Seven years later, after Putin’s first term as Russian President, the Weimar metaphor was used again, this time by the British historian Niall Ferguson. Ferguson sounded not only concerned, but outright alarmed. In an op-ed that appeared in the Daily Telegraph on January 1, 2005, with the title “Look back at Weimar—and start to worry about Russia,”19 he wrote that “the resemblance between Russia now and Germany in the 1930s seems especially apt.” And he continued: “The Weimar parallel is not encouraging. Germany’s descent into dictatorship went in stages: there were three more or less authoritarian chancellors before Hitler, each of whom sought to rule Germany by decree.

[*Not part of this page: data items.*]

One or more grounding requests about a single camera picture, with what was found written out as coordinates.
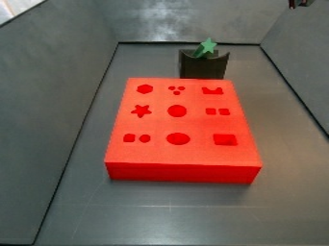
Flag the green star-profile bar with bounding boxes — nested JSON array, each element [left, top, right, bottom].
[[192, 38, 216, 58]]

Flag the black curved fixture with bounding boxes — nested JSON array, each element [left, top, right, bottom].
[[179, 49, 230, 79]]

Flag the red block with shaped holes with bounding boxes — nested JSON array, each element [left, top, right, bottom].
[[104, 78, 262, 184]]

The question that remains open is whether Putin is just a more successful version of one of these authoritarian warm-up acts, or a fully fledged Russian führer. Either way, he is fast becoming as big a threat to Western security as he is to Russian democracy.”20 Two years later, on May 28, 2007, Ferguson came back on the Weimar analogy in an op-ed that was published in the Los Angeles Times. He wrote that “the man who succeeded Boris N. Yeltsin (…) is doing much to vindicate our analysis.”21 And he continued: “Yet this is not Cold War II. Unlike in the 1950s and 1960s, Russia is not self-confident but insecure. (…) It is a waning power. The value of the parallel with Weimar Germany is precisely that it captures the dangers of a backlash against such weakness.”22 Ferguson went on to warn that “Russia is now ready to play a more aggressive role on the international stage. Remember, it was Putin who restored the old Soviet national anthem. And it was he who described the collapse of the Soviet Union as a “national tragedy on an enormous scale.” It would be a bigger tragedy if he or his successor tried to restore that evil empire. Unfortunately, that is precisely what the Weimar analogy predicts will happen.”23
Normally it is analysts critical of Putin’s government who come forward with the Weimar Parallel. It was, therefore, surprising when in the summer of 2011 Sergey Markov, a prominent Duma member of Putin’s own United Russia party was quoted in Newsweek, warning that “the situation [in Russia] is similar to that during the Weimar [Republic]: there is zero state ideology, deep social imbalance, and the general weakness of state institutions.”24 Adding: “Our regime is scared.”25 Markov, however, considers the Weimarization of Russia as an external threat to a government which does its utmost best to counter this dangerous trend. Other members of the Russian power elite, such as Valery Zorkin, head of the Russian Constitutional Court, expressed themselves in a similar way. Equally, Zorkin defended in April 2009 in a lecture in St. Petersburg the authoritarianism of the Russian government by referring to the Weimar Republic. “One of the most democratic republics in world history,” he said, which “fell into chaos,” as a result of which “one of the most cultivated peoples of Europe saw in Hitler their saviour.”26 Both Markov and Zorkin turned the argument on its head: Putin’s authoritarian government, far from being an expression of the Weimar parallel, was presented as a means to prevent a Weimar situation. The Newsweek reporters—rightly—wrote in a comment: “Markov has been one of the Kremlin’s leading ideologists for much of the last decade, so when an insider like him starts talking about Weimar—the shaky German democracy that preceded Hitler’s rise in 1933—it’s a worrisome sign. In fact, however, the growth of violent racism in Russia has been encouraged by the Kremlin’s dabbling with nationalist ideology and politicized youth groups. And it’s equally clear that the Kremlin, rather than seeking to eliminate the wave of ultranationalism, is doing its best to co-opt the movement.”27
The Weimar Parallel: The maturing process
The “Weimar Parallel” was a theory that first appeared when the Soviet Union was in a phase of political transformation during Gorbachev’s perestroika. It was subsequently evoked when Russia went through an economic “shock therapy” and when Yeltsin bombarded the Russian parliament. After this, it seemed temporarily to lose its relevance, to make a come-back around the turn of the century, and, more recently, during Putin’s and Medvedev’s presidencies. Interesting is the mainly downward sloping optimism curve. While around 1990 there prevailed feelings of doubt (Snyder), some years later, in the period 1994–1997, this doubt made place for a cautious optimism (Melville, Sestanovich, Remnick). But around 1998 this optimism disappeared and made again place for doubt (Umland), followed by outright pessimism in the “Putin years” 2005–2007 (Niall Ferguson).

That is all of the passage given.